> **ASSIGNMENT**: Transcribe only the lines of the listing below from the one holding "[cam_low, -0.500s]" through the one holding "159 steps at", inclusive, without any change.

"""

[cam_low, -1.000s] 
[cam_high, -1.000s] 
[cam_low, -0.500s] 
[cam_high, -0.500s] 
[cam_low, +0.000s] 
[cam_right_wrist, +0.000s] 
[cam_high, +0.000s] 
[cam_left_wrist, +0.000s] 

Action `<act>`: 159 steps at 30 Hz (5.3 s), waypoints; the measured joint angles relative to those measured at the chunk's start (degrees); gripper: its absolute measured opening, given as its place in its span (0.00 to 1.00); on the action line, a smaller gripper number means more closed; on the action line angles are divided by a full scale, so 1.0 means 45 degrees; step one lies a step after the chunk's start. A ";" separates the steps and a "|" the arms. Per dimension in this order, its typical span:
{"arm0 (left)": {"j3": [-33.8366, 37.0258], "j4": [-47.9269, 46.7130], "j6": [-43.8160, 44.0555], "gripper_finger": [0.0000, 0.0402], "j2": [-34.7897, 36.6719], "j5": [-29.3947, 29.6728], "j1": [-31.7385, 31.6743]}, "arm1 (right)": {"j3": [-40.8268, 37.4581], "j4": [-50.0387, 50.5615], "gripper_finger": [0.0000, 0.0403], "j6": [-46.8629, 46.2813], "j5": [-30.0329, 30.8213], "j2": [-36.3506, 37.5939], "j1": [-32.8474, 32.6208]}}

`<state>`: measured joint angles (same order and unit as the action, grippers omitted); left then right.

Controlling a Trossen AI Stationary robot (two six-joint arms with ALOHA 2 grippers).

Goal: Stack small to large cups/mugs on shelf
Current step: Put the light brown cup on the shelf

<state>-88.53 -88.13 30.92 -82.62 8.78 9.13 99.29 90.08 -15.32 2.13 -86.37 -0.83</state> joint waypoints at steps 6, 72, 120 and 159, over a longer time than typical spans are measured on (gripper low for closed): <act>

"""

> **RESPONSE**:
[cam_low, -0.500s] 
[cam_high, -0.500s] 
[cam_low, +0.000s] 
[cam_right_wrist, +0.000s] 
[cam_high, +0.000s] 
[cam_left_wrist, +0.000s] 

Action `<act>`: 159 steps at 30 Hz (5.3 s), waypoints; the measured joint angles relative to those measured at the chunk's start (degrees); gripper: its absolute measured opening, given as its place in its span (0.00 to 1.00); on the action line, a smaller gripper number means more closed; on the action line angles are divided by a full scale, so 1.0 means 45 degrees; step one lies a step after the chunk's start. A ";" separates the steps and a "|" the arms. Per dimension in this order, its typical span:

The exercise has been answered completely.